A coal mining permit was approved prior to Christmas, and allowed production of coal from the Apache and Allen seams to commence. Coal is now being mined from the Apache seam utilizing underground continuous mining methods, and transported to the surface coal stock pile, from where it will be fed into the newly completed 3 million tonne per year metallurgical coal processing plant.
Cline is projecting coal production of 1.2 million tonnes for 2011, rising to 2.6 million in 2012 and 3 million tonnes in 2013. Current production is shipped by coal truck to a rail line. A 24 mile rail line will be rebuilt to the mine in 2012 at a cost of $20 million. This will provide quick access to steel mills and major coal export terminals at U.S. seaports.

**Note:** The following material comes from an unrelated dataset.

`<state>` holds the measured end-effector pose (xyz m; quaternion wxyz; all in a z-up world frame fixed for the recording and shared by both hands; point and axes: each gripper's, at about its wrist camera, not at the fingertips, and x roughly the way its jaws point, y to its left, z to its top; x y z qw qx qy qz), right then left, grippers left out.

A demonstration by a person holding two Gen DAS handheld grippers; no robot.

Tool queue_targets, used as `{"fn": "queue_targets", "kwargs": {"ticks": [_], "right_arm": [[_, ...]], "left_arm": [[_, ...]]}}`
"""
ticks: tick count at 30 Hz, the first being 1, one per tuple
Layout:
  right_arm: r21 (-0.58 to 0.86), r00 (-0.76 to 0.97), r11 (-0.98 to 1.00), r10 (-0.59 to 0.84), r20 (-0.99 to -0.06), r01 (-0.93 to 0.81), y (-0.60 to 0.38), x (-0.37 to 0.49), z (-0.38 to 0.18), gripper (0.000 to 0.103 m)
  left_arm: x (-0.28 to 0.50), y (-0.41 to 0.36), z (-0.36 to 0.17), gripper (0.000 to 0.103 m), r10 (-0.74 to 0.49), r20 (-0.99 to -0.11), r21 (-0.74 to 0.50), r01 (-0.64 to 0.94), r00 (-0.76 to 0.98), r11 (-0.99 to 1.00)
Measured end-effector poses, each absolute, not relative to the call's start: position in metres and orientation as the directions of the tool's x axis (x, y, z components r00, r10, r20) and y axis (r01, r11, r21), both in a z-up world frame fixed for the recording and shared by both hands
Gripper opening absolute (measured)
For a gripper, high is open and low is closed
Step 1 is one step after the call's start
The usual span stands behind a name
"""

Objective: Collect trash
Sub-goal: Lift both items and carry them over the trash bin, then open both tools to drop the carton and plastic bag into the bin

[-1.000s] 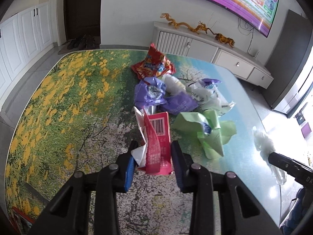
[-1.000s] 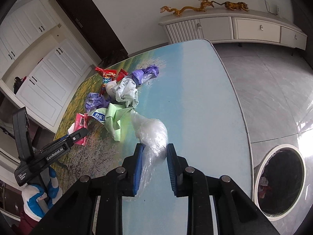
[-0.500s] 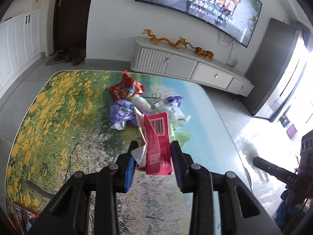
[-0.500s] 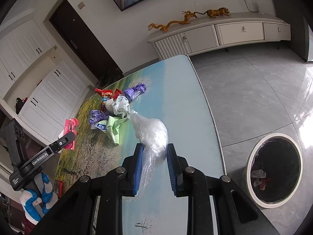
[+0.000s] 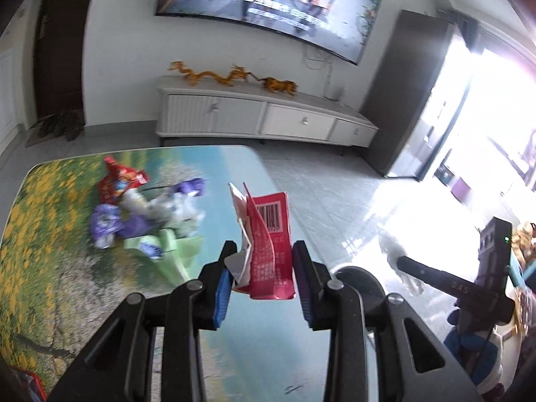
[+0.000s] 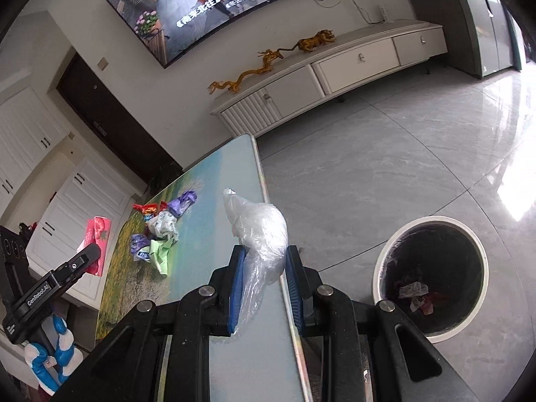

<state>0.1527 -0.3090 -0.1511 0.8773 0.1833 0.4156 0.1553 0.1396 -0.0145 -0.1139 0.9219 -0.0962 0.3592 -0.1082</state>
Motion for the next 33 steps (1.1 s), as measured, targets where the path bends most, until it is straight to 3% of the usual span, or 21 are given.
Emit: {"fn": "queue_targets", "kwargs": {"ticks": [14, 29, 30, 33], "right_arm": [[0.445, 0.618, 0.877, 0.25, -0.746, 0.182, -0.429, 0.155, -0.198, 0.023], [0.421, 0.545, 0.844, 0.193, -0.816, 0.331, -0.487, 0.172, -0.254, 0.027], [0.419, 0.543, 0.841, 0.188, -0.819, 0.342, -0.489, 0.172, -0.256, 0.033], [0.414, 0.54, 0.83, 0.169, -0.825, 0.373, -0.496, 0.17, -0.259, 0.045]], "left_arm": [[0.186, -0.194, -0.129, 0.032, -0.464, -0.711, -0.216, 0.463, 0.528, 0.86], [0.231, -0.304, -0.193, 0.035, -0.51, -0.785, -0.27, 0.548, 0.351, 0.792], [0.232, -0.306, -0.195, 0.036, -0.518, -0.785, -0.281, 0.55, 0.34, 0.787], [0.237, -0.313, -0.2, 0.055, -0.54, -0.78, -0.311, 0.553, 0.316, 0.773]]}}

The company has a highly qualified management team headed by Ken Bates and Dennis Mraz, who have had extensive senior management experience with coal operations at Sherritt Gordon Mines (TSX:S) and Denison Mines (TSX: DML, AMEX: DNN).
Management has stated that they want to fast track Cline into a 10 million tonne per year producer of coal. In addition to the New Elk Coal Mine, the company currently holds coal assets at the Lossan coal mine, located in northeastern British Columbia.